Em primeiro lugar, esta frase dá uma escapatória fácil ao corrupto: “não foi ele, foi o poder que lhe deram”. Em segundo lugar, a ideia de que é o poder que corrompe acaba por afastar muita gente boa e cívica do exercício da governação: se o poder corrompe, para que quereria alguém exercê-lo?

Em terceiro lugar, quando aplicada a análise de regimes políticos, aquela frase e o raciocínio que lhe serve de base afasta-nos da obrigação moral de enfrentar e denunciar os erros, os abusos e as perversões políticas e ideológicas desses regimes, e de identificar de onde elas vêm. A explicação está encontrada — foi o poder que os corrompeu — para quê procurar mais?

É este debate que já se antevê em torno da Venezuela e do seu futuro. Ao decidir avançar com um processo constituinte contra um parlamento eleito há pouco mais de um ano e em que pontifica uma maioria da oposição, o presidente Nicolás Maduro faz na Venezuela algo semelhante ao que o primeiro-ministro Viktor Orbán faz na Hungria.
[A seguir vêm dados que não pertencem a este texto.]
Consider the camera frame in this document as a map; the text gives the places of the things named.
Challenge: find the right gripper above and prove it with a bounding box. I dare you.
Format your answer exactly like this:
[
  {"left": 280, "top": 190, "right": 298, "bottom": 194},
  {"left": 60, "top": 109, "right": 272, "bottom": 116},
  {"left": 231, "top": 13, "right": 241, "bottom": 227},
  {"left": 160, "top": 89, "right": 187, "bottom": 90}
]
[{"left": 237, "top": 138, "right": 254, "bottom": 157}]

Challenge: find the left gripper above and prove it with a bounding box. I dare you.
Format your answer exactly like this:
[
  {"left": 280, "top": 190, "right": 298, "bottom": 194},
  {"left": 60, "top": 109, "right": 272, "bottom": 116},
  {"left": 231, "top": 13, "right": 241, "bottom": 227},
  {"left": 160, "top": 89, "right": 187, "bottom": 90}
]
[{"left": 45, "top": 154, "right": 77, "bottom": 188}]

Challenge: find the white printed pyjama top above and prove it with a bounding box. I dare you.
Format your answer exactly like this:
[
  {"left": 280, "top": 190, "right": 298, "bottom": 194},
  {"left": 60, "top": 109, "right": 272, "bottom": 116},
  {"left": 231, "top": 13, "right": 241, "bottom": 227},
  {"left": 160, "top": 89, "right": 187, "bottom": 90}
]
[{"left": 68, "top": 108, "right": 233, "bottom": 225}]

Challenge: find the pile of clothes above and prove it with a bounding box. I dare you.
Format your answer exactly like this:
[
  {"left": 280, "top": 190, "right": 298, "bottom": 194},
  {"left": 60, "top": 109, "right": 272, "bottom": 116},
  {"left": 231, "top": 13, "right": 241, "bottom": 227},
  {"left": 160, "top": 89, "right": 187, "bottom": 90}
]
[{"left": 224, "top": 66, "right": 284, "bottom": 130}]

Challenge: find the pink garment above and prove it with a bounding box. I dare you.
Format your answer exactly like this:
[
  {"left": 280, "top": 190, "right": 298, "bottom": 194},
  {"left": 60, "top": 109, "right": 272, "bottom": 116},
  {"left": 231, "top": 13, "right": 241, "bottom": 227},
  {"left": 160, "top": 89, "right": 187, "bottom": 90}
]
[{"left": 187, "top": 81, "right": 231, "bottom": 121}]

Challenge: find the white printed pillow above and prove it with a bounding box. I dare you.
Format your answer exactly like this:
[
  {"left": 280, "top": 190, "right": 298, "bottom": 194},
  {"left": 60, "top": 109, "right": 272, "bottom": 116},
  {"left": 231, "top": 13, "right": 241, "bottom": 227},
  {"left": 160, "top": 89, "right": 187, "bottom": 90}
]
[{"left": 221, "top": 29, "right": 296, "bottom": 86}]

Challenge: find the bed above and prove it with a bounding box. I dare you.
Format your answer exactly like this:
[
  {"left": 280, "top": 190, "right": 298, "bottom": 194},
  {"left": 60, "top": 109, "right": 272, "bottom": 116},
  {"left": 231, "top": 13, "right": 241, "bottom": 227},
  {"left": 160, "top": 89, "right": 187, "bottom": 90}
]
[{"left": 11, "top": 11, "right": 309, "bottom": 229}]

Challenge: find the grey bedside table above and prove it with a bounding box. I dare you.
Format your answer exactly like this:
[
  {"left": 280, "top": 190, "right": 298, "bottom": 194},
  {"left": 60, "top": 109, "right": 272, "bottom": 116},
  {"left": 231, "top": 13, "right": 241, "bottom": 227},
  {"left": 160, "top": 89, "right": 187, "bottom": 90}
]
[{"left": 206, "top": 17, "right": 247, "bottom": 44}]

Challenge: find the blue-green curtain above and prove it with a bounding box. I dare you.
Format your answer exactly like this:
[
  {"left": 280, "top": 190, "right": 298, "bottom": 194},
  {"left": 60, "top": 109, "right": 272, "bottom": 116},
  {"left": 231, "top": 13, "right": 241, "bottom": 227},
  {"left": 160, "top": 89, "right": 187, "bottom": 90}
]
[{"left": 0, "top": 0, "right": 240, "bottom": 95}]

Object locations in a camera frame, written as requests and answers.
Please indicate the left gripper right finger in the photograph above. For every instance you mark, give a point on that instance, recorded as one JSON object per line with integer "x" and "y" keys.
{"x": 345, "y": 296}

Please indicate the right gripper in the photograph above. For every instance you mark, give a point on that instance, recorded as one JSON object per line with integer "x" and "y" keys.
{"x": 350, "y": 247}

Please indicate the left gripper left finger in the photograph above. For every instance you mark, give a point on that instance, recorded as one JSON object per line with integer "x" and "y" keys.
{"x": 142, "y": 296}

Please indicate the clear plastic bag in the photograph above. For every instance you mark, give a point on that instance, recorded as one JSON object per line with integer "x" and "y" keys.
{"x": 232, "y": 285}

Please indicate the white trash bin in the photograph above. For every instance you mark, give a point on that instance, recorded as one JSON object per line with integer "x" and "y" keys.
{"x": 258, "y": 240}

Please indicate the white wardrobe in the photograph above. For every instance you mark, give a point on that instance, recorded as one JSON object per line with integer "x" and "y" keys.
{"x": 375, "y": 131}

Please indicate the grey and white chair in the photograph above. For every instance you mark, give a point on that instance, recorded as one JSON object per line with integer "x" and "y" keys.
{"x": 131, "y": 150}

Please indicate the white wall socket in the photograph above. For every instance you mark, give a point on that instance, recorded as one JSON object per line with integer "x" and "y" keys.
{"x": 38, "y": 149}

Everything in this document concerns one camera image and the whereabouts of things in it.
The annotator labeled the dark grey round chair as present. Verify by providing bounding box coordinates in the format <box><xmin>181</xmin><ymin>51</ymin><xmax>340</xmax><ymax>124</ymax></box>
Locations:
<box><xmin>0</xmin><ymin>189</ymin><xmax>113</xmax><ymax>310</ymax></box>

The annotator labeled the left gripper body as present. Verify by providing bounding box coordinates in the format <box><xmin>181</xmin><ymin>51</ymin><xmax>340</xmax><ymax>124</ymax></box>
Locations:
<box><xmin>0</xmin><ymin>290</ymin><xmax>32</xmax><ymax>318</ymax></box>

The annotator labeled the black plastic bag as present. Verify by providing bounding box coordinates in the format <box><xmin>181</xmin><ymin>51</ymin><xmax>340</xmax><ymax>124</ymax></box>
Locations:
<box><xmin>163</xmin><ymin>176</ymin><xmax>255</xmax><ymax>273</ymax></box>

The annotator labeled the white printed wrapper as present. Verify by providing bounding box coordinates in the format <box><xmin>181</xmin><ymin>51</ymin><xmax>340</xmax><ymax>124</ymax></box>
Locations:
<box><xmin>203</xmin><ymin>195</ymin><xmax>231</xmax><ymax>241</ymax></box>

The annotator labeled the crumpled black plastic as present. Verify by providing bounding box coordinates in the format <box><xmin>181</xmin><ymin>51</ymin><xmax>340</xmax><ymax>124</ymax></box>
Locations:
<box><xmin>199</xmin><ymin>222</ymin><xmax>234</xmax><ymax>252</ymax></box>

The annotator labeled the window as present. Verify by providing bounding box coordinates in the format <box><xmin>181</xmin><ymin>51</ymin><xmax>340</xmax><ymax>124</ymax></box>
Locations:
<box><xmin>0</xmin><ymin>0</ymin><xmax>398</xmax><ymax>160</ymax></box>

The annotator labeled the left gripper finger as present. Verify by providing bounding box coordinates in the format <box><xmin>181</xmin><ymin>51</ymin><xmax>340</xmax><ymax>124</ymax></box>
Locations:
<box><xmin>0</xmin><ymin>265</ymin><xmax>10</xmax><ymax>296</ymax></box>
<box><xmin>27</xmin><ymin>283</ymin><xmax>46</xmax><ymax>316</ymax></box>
Quando a Constituição já não dá jeito, muda-se de constituição; quando o povo deixa de estar connosco, muda-se a maneira de eleger os representantes do povo. A Venezuela já não estava bem. A partir de agora, passa a estar partida em duas metades que se revêem em duas constituições diferentes, dois poderes diferentes, duas legitimidades diferentes.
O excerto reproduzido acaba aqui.